Cholla Reflections and Cholla Canal Water Resources Mural
Water is essential for life. In the desert, this need is magnified. The cholla cactus skeleton and wavelike elements are indicators of the dichotomy between the presence and absence of water. The abundance of water is signified by the wavelike shapes and the colors blue and green. The lack of water is represented in the cholla cactus skeleton hole pattern.
Keep Scottsdale Beautiful and Scottsdale Public Art collaborated on this beautification project at the northern intersection of Frank Lloyd Wright Boulevard and Greenway-Hayden Loop (north Hayden Road). The goal was to turn a destitute-looking area of Scottsdale into a point of pride for our community.
The project paired public artists Kelly O’Brien and Patrick Renner of Houston’s Flying Carpet Creative Studio with a local team of university students: Jessica Arnold (interior design, Northern Arizona University School of Art), Rigoberto Berber-Arias, and Alan Estrada Sanchez (both Arizona State University School of Architecture).
Flying Carpet Creative Studio produced five earth-cast concrete monolith sculptures for the site. They collaborated with the student team to create artistic metal elements on the bridge, sandblasted elements on the sidewalk path, and hand-cast pavers. The additional design elements, located in adjacent areas to the monoliths, intertwine with the theme, material, shapes, and colors of the art, creating a cohesive look for the intersection.
Part of the collaboration with the student team also included Cholla Canal Water Resources Mural by Kyllan Maney on the Water Facilities building.
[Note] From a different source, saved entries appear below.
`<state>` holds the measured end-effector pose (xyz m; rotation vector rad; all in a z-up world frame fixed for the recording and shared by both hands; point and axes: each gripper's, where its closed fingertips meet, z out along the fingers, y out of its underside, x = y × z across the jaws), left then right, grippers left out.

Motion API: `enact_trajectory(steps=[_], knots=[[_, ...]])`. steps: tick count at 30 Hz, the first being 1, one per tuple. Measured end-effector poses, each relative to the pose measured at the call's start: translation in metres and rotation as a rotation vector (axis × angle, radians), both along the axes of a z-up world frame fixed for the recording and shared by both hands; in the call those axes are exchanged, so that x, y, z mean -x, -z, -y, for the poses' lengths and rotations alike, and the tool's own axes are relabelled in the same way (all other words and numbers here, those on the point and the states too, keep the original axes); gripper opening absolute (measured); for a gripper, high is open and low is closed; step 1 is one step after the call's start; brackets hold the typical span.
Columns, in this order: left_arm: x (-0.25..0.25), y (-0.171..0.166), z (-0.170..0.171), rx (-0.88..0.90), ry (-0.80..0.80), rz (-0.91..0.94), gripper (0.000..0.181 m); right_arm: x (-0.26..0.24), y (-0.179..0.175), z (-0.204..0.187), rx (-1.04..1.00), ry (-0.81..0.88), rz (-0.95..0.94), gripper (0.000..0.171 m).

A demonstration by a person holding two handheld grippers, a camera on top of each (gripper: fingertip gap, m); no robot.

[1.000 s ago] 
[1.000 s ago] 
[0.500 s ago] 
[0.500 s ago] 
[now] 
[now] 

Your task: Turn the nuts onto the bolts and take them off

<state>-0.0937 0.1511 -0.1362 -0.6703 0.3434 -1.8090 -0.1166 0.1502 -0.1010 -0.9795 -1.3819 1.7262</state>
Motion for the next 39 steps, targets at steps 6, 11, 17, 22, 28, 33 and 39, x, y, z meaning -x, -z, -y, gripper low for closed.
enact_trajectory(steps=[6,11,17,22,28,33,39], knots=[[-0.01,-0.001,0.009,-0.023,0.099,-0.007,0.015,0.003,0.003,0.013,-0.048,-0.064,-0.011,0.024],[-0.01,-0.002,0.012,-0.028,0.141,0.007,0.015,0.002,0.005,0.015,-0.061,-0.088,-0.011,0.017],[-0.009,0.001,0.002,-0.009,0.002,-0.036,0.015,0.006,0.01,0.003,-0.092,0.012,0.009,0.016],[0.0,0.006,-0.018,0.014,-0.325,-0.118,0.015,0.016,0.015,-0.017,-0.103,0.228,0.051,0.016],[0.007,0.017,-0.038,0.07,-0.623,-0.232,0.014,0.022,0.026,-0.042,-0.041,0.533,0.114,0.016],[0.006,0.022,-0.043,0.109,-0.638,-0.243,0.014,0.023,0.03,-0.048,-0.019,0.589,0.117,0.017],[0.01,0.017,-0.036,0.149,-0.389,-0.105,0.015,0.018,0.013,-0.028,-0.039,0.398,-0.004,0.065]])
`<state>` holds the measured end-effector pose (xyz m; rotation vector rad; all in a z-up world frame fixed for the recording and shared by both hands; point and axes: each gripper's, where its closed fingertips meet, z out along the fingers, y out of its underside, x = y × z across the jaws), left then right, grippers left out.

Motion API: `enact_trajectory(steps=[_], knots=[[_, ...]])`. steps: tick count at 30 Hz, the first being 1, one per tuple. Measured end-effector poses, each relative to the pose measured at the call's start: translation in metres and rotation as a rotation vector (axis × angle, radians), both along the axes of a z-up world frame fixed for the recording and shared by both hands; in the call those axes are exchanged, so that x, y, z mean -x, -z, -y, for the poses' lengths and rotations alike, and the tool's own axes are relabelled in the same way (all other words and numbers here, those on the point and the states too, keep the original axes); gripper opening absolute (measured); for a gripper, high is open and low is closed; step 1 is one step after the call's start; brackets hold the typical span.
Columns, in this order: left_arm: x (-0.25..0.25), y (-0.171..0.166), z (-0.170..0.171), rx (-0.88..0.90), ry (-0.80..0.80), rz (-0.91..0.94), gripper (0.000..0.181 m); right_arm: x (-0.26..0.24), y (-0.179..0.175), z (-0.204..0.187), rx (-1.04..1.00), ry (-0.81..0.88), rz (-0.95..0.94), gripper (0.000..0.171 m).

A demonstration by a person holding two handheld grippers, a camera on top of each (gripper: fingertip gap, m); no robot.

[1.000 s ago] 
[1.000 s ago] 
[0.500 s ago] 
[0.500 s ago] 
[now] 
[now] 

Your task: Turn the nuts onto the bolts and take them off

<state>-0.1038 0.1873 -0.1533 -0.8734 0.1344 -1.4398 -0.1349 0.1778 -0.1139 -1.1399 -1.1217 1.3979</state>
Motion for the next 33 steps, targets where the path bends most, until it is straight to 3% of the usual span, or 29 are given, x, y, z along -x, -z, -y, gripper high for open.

Maney states: “The artwork invokes an interest in the natural elements of the place by taking a record of the desert terrain and re-presenting it more dramatically in the landscape. This mural component acknowledges the relationship between this landscape and the man-made elements pushing on it: the Arizona Canal System, Scottsdale Water Resources, WM Phoenix Open, and the adjacent TPC Scottsdale golf course, all of which have a long history in Scottsdale.”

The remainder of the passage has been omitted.